- Opening Delimiter -

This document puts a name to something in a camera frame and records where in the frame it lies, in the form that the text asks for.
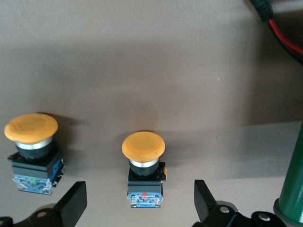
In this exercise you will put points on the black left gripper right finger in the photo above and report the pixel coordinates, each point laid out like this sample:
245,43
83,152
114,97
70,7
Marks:
204,203

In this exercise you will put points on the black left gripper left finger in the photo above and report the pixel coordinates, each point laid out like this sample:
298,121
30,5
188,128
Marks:
71,203

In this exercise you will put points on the yellow mushroom push button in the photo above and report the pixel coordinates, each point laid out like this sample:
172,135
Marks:
144,179
33,163

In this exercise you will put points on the green conveyor belt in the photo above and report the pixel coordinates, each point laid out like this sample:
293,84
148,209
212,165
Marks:
293,184

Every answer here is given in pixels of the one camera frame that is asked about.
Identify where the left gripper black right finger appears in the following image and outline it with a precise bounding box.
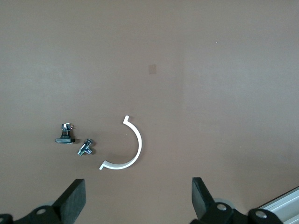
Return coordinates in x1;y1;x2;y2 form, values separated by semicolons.
190;177;285;224

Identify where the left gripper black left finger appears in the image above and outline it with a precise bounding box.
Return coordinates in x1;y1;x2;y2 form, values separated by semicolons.
0;179;87;224

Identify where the small chrome metal fitting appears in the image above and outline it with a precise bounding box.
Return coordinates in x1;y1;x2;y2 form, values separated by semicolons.
77;138;93;156

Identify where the white semicircular plastic clamp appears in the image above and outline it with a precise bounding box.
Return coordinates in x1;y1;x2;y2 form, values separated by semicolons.
99;115;143;170

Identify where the aluminium extrusion profile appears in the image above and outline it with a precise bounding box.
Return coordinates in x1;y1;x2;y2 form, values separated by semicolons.
256;186;299;224

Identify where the black push button switch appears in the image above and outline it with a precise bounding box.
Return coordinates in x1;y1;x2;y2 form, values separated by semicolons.
55;123;76;145

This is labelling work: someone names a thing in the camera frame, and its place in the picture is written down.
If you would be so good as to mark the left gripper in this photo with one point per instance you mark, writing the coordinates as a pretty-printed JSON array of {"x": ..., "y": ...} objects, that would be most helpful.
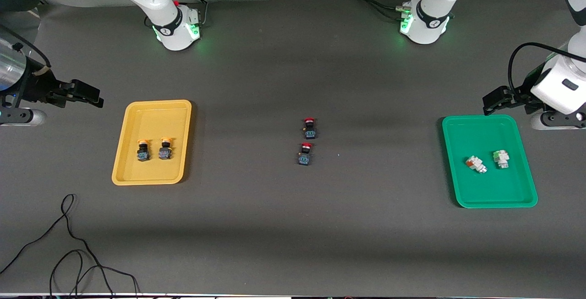
[{"x": 520, "y": 95}]

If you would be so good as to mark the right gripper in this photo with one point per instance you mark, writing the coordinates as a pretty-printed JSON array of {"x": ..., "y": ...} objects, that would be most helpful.
[{"x": 40, "y": 87}]

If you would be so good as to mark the white green button switch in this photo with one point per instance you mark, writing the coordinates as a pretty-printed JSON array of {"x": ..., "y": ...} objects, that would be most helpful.
[{"x": 501, "y": 159}]

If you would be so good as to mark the white green button orange block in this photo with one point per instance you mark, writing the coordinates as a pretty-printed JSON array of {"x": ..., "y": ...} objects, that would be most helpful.
[{"x": 476, "y": 165}]

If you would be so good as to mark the yellow push button green mark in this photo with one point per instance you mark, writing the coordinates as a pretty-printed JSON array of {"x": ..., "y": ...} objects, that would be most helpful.
[{"x": 143, "y": 155}]

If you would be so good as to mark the yellow push button red mark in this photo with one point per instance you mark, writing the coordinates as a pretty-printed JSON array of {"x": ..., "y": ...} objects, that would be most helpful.
[{"x": 165, "y": 154}]

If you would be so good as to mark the green plastic tray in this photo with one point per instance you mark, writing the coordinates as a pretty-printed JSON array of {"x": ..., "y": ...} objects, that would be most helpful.
[{"x": 490, "y": 189}]

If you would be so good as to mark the yellow plastic tray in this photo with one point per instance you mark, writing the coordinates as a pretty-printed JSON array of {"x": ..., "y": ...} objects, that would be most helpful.
[{"x": 151, "y": 171}]

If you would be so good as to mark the red push button switch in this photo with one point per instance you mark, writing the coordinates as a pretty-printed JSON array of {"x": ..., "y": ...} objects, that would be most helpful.
[
  {"x": 304, "y": 158},
  {"x": 310, "y": 133}
]

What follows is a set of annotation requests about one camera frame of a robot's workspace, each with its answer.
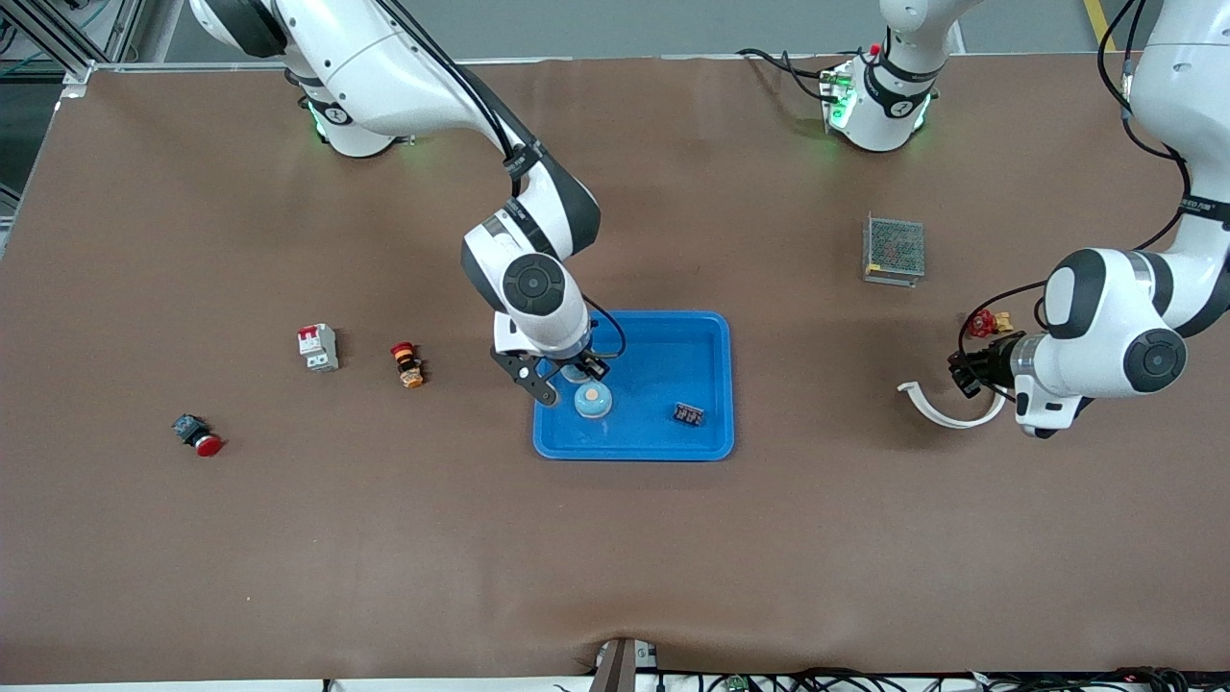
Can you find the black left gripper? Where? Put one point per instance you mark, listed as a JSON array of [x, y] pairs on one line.
[[991, 368]]

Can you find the brown table mat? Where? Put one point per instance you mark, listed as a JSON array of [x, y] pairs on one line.
[[615, 538]]

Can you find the white red circuit breaker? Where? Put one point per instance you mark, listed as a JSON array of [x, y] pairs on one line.
[[318, 347]]

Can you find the white curved pipe clamp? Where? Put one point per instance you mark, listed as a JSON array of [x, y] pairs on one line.
[[951, 422]]

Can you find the blue plastic tray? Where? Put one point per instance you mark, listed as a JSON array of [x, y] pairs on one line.
[[663, 375]]

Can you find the light blue call bell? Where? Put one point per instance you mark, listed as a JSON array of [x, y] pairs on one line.
[[578, 372], [593, 401]]

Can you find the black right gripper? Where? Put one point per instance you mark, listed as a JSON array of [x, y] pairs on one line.
[[579, 364]]

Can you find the aluminium frame profile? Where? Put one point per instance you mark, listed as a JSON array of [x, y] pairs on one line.
[[43, 34]]

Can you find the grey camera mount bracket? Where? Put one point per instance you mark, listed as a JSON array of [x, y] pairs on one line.
[[620, 668]]

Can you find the metal mesh power supply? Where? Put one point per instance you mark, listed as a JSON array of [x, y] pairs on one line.
[[894, 250]]

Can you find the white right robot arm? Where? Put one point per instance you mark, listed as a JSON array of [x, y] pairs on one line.
[[384, 67]]

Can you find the red mushroom push button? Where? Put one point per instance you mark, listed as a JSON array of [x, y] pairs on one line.
[[200, 437]]

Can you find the red capped orange switch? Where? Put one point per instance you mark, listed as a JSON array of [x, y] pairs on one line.
[[408, 365]]

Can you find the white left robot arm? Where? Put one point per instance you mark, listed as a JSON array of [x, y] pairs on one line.
[[1105, 317]]

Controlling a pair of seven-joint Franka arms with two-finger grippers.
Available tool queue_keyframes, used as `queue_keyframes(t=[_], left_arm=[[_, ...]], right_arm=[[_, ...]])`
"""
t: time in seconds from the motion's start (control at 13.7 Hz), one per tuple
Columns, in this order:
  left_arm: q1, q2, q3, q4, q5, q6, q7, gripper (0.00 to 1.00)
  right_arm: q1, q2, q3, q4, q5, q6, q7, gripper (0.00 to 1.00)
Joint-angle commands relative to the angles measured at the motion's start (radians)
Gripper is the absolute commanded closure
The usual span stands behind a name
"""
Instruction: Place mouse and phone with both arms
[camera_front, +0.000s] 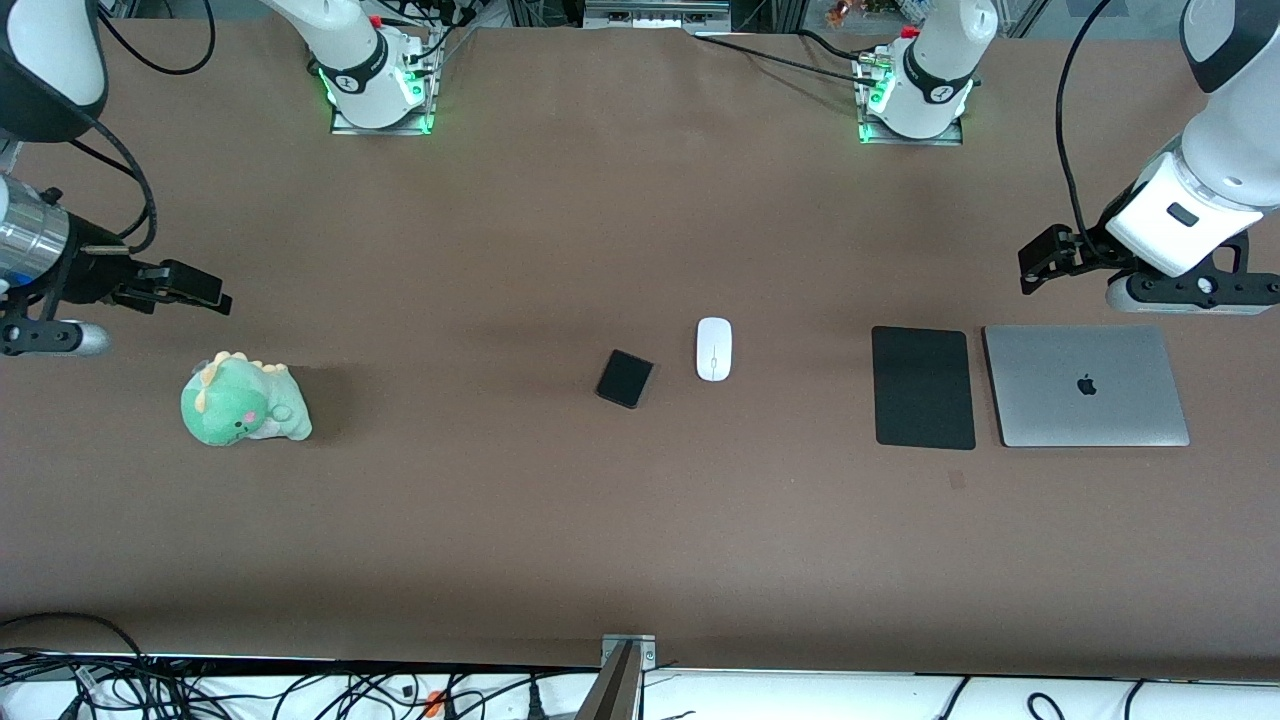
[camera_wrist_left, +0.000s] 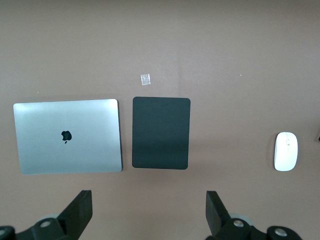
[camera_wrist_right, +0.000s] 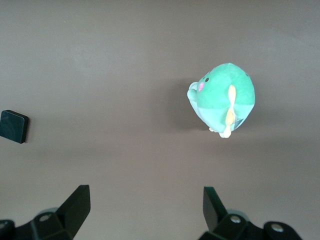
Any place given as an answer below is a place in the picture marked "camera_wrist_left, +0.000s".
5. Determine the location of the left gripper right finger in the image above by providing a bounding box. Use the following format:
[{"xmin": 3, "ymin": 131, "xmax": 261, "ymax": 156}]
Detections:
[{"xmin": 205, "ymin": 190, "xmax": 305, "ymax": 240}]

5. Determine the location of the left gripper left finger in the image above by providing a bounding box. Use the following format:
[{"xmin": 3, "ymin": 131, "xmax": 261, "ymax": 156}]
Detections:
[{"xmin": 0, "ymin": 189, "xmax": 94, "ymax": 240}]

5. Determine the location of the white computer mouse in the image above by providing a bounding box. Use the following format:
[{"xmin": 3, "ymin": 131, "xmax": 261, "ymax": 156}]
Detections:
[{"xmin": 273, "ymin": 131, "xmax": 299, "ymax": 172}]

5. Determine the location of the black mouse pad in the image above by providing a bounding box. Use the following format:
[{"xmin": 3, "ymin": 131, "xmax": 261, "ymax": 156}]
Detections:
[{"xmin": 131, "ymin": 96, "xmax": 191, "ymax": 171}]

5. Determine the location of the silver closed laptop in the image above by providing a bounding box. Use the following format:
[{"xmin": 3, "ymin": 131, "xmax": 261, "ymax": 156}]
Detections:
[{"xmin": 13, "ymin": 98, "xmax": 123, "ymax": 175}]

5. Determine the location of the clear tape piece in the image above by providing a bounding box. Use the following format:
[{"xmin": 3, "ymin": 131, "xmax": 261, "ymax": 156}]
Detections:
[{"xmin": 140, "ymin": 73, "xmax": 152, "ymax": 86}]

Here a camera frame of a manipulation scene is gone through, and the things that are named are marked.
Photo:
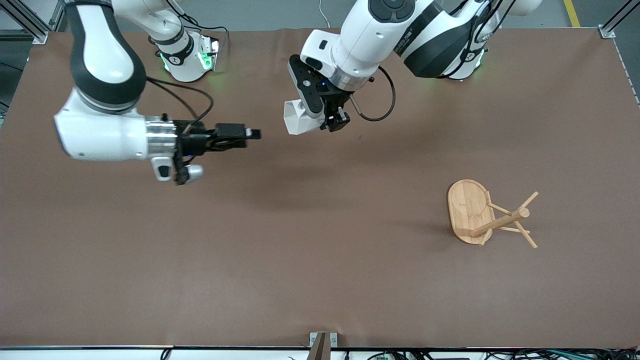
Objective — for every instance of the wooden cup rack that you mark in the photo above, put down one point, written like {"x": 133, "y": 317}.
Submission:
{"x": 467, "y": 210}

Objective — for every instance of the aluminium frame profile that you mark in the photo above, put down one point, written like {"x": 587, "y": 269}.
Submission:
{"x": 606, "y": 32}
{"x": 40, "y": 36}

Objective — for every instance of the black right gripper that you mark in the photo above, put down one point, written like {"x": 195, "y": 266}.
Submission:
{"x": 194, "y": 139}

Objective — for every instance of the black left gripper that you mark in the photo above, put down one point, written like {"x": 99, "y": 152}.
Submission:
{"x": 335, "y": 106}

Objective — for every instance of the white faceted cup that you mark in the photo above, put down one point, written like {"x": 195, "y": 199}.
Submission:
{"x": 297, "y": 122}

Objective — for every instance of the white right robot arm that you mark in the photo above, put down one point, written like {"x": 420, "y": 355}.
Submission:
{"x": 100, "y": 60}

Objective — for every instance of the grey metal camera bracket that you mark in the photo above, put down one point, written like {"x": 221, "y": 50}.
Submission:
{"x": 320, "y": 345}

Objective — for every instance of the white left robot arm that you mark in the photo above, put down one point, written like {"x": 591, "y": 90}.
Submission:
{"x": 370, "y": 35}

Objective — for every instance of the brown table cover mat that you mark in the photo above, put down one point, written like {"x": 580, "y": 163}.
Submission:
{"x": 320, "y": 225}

- Closing Delimiter -

*REQUIRED ACTION*
All lines in the records above with "Identify" need to be found and copied.

*ANSWER FOR THIS EXERCISE*
Identify where the left gripper black right finger appears in the following image and outline it with a precise bounding box.
Identify where the left gripper black left finger appears in the image above and outline it with a precise bounding box.
Identify where the small chrome metal fitting appears in the image above and outline it with a precise bounding box.
Identify where the white semicircular plastic clamp appears in the image above and outline it with a precise bounding box.
Identify where the aluminium extrusion profile appears in the image above and outline it with a precise bounding box.
Identify where the black push button switch appears in the image above and outline it with a precise bounding box.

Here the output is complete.